ABSTRACT: In 2016, various medical researchers conducted a study comparing health care use and spending of Medicaid enrollees serviced at health centers versus those seen at non-health centers. The research study found that health centers provide a cost-efficient setting for Medicaid recipients given that patients who received care at health centers had lower spending than did non-health center patients. The new proposed study aims to update analyses on these findings by using more recent data and a larger sample of states. An updated study can provide additional information on the value of health centers as well as extend analyses to other measures of outpatient quality of care like that of ambulatory care admissions in primary care settings.
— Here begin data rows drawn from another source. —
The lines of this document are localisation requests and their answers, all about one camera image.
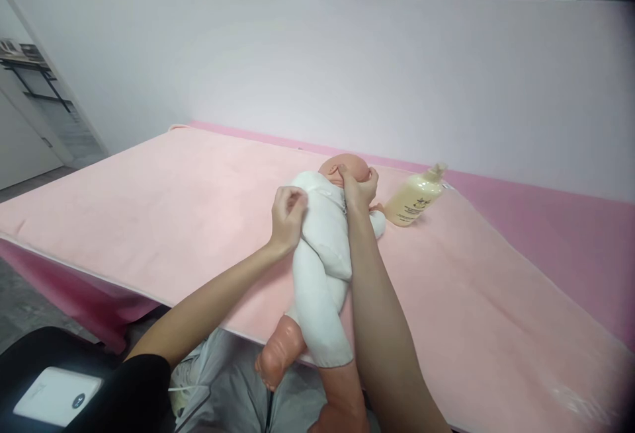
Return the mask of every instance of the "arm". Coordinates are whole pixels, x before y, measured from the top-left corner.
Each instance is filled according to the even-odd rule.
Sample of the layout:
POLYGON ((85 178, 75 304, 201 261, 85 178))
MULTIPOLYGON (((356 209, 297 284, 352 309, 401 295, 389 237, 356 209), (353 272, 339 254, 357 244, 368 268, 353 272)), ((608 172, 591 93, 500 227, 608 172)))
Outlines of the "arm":
POLYGON ((174 306, 145 333, 126 360, 140 354, 157 354, 174 369, 218 327, 268 268, 295 249, 306 207, 304 191, 280 187, 271 210, 273 229, 269 242, 174 306))
POLYGON ((378 175, 358 183, 340 166, 353 264, 355 352, 362 383, 382 431, 450 432, 425 382, 407 321, 368 217, 378 175))

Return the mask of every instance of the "baby doll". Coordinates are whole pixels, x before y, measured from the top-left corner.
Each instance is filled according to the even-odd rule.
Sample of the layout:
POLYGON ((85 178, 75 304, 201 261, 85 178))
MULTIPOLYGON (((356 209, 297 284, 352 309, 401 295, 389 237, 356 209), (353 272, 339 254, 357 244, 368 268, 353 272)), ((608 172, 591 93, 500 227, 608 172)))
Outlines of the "baby doll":
MULTIPOLYGON (((353 351, 339 318, 352 274, 340 164, 346 165, 359 182, 370 177, 363 159, 340 154, 328 159, 318 172, 300 173, 291 183, 302 188, 309 200, 302 238, 293 256, 294 303, 280 318, 255 364, 271 391, 308 346, 320 370, 327 399, 329 387, 325 378, 333 379, 331 390, 355 389, 357 385, 361 395, 353 351)), ((386 228, 386 218, 375 208, 370 209, 369 216, 379 238, 386 228)), ((341 395, 346 397, 348 393, 337 392, 338 397, 341 395)))

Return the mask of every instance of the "white wall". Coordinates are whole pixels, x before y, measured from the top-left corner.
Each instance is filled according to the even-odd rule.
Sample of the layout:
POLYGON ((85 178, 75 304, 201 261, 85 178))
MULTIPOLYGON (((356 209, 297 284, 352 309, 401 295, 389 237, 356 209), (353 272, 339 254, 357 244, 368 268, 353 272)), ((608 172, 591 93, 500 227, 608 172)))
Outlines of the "white wall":
POLYGON ((0 38, 12 38, 18 43, 33 43, 7 0, 0 0, 0 38))
POLYGON ((635 202, 627 4, 15 1, 111 153, 199 119, 635 202))

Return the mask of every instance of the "pink table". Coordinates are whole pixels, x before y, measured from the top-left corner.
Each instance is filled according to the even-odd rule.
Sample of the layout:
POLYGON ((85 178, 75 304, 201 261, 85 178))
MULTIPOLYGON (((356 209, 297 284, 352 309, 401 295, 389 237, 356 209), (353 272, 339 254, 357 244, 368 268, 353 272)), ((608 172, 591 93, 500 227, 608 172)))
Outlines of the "pink table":
MULTIPOLYGON (((340 152, 202 122, 191 126, 324 155, 340 152)), ((426 168, 361 155, 375 165, 419 172, 426 168)), ((634 303, 628 297, 635 278, 635 206, 455 171, 448 172, 446 180, 555 285, 635 348, 634 303)), ((7 242, 0 242, 0 256, 53 304, 118 352, 125 347, 125 324, 157 305, 7 242)))

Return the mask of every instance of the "doll hand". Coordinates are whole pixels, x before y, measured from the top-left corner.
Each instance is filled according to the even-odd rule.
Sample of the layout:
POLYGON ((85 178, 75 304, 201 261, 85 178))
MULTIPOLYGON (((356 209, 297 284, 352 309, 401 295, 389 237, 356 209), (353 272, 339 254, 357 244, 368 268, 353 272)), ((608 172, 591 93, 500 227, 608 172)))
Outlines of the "doll hand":
POLYGON ((306 192, 298 187, 282 186, 276 192, 271 208, 271 239, 267 244, 280 255, 287 255, 298 246, 308 202, 306 192))
POLYGON ((370 211, 370 212, 382 212, 383 214, 385 214, 384 213, 384 206, 382 204, 374 205, 374 206, 370 207, 368 209, 368 211, 370 211))
Associated Authors: Dr. Marshall Chin, Richard Parrillo Family Professor of Healthcare Ethics; Dr. Elbert Huang, Professor of Medicine at The University of Chicago Department of Medicine; Dr. Tamara Konetzka, Professor of Health Services Research at the Department of Public Health Sciences; Robert Nocon, Senior Health Services Researcher at the Chicago Center for Diabetes Translation Research.

 

 

The Medicaid Working Group at the University of Chicago is among the first to use a national panel of MAX files to assess program-wide performance and disease prevalence both at a single point in time and over several years. The working group’s findings have and will continue to allow state Medicaid programs and federal policymakers to understand how shifts in the external policy environment are impacting the care of Medicaid beneficiaries, and will additionally facilitate efforts to identify opportunities to improve the coordination of resources for the growing Medicaid population.